Cluster computing

Wednesday, November 18, 2020

Network engineering continued ...

This is a continuation of the earlier posts starting with this one: http://ravinote.blogspot.com/2020/09/best-practice-from-networking.html

1. Application optimization is probably the only layer that truly remains with the user even in a full-service stack using a storage product. Scaling, availability, backup, patches, install, host maintenance, rack maintenance do remain with the storage provider.
1. The use of http headers, attributes, protocol specific syntax and semantics, REST conventions, OAuth and other such standards are well-known and covered in their respective RFCs on the net. Content-Delivery-Network can be provisioned straight from the object storage. Application optimization is about using both judiciously
1. An out of box service which facilitates an administrator defined rules for enabling the type of optimizations to perform.  Moreover, rules need not be written in the form of declarative configuration. They can be dynamic in the form of a module.
1. The Application Optimization also acts as a gateway when appropriate. Any implementation of gateway must maintain a registry of destination addresses. As http access enabled objects proliferate with their geo-replications, this registry becomes granular at the object level while enabling rules to determine the site from which they need to be accessed. Finally, they gather statistics in terms of access and metrics which come very useful for understanding the http accesses of specific content within the object storage.

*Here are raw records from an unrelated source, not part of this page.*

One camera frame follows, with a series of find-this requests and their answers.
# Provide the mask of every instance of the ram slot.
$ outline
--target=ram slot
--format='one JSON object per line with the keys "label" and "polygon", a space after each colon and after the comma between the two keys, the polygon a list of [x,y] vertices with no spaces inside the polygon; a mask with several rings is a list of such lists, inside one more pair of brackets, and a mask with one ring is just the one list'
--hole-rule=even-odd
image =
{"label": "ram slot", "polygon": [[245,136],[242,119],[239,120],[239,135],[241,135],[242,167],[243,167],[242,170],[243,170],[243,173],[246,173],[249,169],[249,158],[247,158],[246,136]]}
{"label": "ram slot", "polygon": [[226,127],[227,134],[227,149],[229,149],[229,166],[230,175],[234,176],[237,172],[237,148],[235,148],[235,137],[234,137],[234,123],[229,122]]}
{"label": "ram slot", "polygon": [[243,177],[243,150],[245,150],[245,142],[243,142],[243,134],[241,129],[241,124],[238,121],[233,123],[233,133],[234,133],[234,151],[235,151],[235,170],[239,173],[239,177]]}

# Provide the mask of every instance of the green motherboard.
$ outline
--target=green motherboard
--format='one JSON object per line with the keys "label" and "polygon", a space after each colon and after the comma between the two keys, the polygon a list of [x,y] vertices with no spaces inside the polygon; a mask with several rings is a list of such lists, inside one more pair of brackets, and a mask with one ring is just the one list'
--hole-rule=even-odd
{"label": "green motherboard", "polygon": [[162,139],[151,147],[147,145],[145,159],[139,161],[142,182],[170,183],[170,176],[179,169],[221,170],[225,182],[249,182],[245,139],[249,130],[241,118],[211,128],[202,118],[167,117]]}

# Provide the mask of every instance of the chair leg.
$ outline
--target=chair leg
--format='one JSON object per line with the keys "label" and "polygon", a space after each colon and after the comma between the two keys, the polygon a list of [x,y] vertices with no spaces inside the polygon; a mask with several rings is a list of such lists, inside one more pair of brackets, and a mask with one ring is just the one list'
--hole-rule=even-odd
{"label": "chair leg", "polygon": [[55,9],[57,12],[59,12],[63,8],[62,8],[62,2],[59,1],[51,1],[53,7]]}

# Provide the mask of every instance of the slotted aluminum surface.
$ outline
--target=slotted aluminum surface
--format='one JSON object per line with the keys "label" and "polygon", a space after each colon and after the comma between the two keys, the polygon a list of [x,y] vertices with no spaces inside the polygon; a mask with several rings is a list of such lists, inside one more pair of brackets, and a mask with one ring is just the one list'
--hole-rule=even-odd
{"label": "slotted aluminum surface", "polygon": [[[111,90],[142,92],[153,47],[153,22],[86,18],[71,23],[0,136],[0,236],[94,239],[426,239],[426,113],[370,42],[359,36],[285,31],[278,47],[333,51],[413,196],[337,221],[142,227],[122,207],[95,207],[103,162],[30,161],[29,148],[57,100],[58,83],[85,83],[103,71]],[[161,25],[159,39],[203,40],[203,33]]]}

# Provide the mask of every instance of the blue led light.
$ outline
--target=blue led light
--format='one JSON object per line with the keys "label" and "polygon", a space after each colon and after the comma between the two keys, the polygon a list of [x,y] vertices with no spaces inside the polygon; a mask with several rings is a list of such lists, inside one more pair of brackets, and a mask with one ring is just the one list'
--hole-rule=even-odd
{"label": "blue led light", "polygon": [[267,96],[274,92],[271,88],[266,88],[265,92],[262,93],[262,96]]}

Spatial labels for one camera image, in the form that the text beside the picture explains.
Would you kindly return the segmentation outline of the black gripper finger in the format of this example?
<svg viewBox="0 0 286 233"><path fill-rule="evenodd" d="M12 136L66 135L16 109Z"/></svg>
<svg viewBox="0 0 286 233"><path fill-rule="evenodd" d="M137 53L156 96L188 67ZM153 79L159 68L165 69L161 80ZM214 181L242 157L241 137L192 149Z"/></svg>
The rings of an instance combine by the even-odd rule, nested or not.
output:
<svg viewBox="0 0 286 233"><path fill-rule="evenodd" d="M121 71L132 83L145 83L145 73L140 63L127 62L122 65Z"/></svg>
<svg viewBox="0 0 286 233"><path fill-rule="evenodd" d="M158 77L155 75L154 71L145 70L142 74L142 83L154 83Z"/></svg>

Tuesday, November 17, 2020

Network engineering continued ...

This is a continuation of the earlier posts starting with this one: http://ravinote.blogspot.com/2020/09/best-practice-from-networking.html

To find similar networking resources to form a group, we use some form of a similarity score. One way to calculate this score is to plot the resources that have been ranked in common and use them as axes in a chart. These scores can then be used with tags and other entities.

To determine the closeness, a few mathematical formula help. For example, we could use the Euclidean distance or the Pearson co-efficient. The Euclidean distance finds the distance between two points in a multidimensional space by taking the sum of the square of the differences between the coordinates of the points and then calculating the square root of the result.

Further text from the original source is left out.